Has a rare chance emerged for a one off deal involving two of the major parts of Richard Branson's Virgin aviation empire?
Toll Holdings is nearing the end of a review of its ownership of the 62 per cent-owned Virgin Blue and now there's reports from London that the 49 per cent stake in Virgin Atlantic, presently held by Singapore Airlines, could be 'under review'.
This review, according to a report in the London Telegraph newspaper, is at an early stage, but could see the 49 per cent stake sold, put up for auction, or perhaps even combined with other interests into a float.
Branson's Virgin group owns 51 per cent of Virgin Atlantic and hasa 26 per cent holding in Virgin Blue where Toll is firmly in control.
Toll CEO, Paul Little, last month ruled out a sale of thestake in VBA in the near future but brokers suggest the possible combination with the minority stake in Virgin group, could offer significant advantages.
Toll has spun off its infrastructure business (much of it acquired, along with VBA in the Patrick takeover) into a separate listed company, Asciano Group.
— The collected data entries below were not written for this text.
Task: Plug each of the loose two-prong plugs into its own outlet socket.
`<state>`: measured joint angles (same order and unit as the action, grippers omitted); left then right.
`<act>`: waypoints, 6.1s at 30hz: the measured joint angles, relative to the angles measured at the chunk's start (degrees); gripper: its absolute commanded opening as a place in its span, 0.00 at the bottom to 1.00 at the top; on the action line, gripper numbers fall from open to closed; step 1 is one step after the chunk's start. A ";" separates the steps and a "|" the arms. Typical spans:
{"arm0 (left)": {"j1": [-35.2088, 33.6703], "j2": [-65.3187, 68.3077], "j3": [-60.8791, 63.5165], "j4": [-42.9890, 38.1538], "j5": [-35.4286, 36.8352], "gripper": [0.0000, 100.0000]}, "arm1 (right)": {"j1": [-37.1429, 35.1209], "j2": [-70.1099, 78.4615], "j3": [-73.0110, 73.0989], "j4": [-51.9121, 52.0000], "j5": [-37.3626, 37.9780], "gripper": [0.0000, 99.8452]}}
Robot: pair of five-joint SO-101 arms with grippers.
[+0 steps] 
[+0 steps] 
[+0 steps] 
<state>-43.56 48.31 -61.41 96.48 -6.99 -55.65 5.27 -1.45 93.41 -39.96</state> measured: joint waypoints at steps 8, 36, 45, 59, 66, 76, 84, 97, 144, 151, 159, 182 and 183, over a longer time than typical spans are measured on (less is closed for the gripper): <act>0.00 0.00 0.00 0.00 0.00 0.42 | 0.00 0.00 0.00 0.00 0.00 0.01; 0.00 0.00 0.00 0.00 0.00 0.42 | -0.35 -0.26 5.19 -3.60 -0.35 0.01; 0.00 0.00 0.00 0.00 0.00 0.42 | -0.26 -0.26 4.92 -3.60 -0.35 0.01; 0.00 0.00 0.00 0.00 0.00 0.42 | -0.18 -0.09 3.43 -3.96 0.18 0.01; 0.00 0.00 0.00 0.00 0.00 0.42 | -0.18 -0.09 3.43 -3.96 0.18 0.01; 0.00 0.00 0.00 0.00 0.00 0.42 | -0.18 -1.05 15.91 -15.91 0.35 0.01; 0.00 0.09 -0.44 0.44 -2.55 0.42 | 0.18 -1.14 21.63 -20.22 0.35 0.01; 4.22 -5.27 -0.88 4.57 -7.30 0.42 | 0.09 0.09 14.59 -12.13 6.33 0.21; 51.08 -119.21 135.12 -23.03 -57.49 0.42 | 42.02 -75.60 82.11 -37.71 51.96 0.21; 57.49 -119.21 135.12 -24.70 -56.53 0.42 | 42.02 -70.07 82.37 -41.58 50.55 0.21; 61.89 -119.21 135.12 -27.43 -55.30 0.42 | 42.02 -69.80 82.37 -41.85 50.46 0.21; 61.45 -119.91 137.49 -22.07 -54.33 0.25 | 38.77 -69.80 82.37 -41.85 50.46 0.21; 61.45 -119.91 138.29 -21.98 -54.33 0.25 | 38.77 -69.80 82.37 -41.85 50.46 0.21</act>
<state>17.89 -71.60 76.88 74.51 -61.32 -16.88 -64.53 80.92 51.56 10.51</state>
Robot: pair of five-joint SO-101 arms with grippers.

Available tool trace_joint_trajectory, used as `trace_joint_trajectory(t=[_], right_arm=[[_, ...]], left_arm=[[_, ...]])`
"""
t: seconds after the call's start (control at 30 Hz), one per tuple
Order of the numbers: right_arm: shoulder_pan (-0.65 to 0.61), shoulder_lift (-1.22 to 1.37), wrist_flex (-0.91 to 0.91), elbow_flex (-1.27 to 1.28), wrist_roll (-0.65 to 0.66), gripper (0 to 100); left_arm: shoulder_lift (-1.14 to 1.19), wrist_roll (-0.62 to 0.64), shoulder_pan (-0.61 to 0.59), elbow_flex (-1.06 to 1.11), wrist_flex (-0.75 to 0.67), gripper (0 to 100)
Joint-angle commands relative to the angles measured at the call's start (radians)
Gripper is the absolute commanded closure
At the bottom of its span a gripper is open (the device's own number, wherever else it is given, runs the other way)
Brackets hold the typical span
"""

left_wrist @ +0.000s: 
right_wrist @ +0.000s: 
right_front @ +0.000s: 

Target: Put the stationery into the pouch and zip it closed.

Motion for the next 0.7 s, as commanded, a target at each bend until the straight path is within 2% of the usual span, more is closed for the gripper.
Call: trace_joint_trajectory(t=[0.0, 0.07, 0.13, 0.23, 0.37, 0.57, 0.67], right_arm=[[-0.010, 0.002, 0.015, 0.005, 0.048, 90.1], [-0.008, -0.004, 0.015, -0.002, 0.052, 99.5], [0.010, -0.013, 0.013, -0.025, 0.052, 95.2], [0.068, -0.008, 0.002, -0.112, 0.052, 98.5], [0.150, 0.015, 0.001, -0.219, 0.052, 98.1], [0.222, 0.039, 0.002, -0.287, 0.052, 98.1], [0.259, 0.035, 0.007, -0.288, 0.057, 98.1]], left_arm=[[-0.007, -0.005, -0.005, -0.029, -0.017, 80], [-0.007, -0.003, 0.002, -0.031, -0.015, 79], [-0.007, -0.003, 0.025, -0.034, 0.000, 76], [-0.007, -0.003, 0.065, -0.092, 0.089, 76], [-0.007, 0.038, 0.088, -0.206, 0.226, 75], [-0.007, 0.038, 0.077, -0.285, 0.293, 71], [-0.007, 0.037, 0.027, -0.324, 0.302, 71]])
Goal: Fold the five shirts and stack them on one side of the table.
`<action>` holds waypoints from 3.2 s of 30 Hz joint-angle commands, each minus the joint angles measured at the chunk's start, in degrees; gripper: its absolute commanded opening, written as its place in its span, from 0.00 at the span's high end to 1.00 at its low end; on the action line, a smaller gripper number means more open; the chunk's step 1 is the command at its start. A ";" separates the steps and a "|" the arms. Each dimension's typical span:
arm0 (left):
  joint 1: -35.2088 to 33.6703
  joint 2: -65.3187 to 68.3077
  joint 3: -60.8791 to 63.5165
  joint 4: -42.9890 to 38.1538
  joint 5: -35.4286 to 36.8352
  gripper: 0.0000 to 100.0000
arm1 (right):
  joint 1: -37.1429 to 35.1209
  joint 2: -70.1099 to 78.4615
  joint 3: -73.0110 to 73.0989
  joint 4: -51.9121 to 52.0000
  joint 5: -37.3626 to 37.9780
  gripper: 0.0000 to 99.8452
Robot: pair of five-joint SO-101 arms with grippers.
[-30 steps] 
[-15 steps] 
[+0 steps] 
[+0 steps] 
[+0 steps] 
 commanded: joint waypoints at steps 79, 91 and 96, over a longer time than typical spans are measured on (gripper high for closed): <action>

Little said selling the VBA stake is one ofmany options, but Toll believes it can continue to add value to the business and will hang on to it.
That's always been an important qualification in Toll's statements on the VBA holding.
Stimulated by the corporate activity around Qantas earlier in the year, several brokers have suggested Toll could exit Virgin Blue but have pointed out the only way to maximise the investment would be to sell it in one line to a single buyer.
A private equity fund (like TPG, one of the near buyers of Qantas) would be a logical candidate.
That has been wishful thinking up till now. But the possible appearance of 49 per cent of an airline that flies into Australia via Hong Kong could be the catalyst for another look at VBA in some sort of package deal.
Singapore Airlines paid £600m (around $$A1.6 billion) for its 49 per cent of Virgin Atlantic eight years ago, effectively helping Branson out of a hole caused by financial problems with his failed Virgin express discount airline in Europe.
At the same time he was launching Virgin Blue in Australia and needed capital for that and some other deals in his sprawling Virgin Group.
According to The London report, the 49 per cent of VA could be worth between £900m and £1 billion (or around $A2.3 billion). VBA is valued at around $A1.6 billion. The two stakes could be packaged up, and then floated; giving VBA has a bigger stake in an overseas business. It is planning to extend itself across the Pacific next year to the US
TPG has been looking at possible deals with Italy's Alitalia (abandoned) and Spain's Iberia (could happen).
Combining with the Virgin Group and VBA in a merger and then refloat, could build a business that was more far reaching than Qantas: if Singapore remained a cornerstone investor, it would be very interesting (a cornerstone investor might hold 25 per cent).
This may not happen but Australian analysts note that Branson seems to be changing tack. He is trying to expand deeper in radio in Britain for example, while entertaining possible private equity interests in NTL, the British cable, telecoms and internet firm that is the second biggest Pay TV provider in the UK.
Another interesting deal has surfaced with Virgin Group about to sign a $A24m deal this month to acquire a 20% stake in Fly Asian Xpress, a Malaysian budget long-haul carrier co-founded by Tony Fernandes in Malaysia.
That could put Virgin in direct competition with Singapore in the region and the likes of Tiger Airlines (which has TPG involvement).
Qantas and its Jetstar offshoot are trying to grow in the south east Asian discount airline market. So far it has been tough going.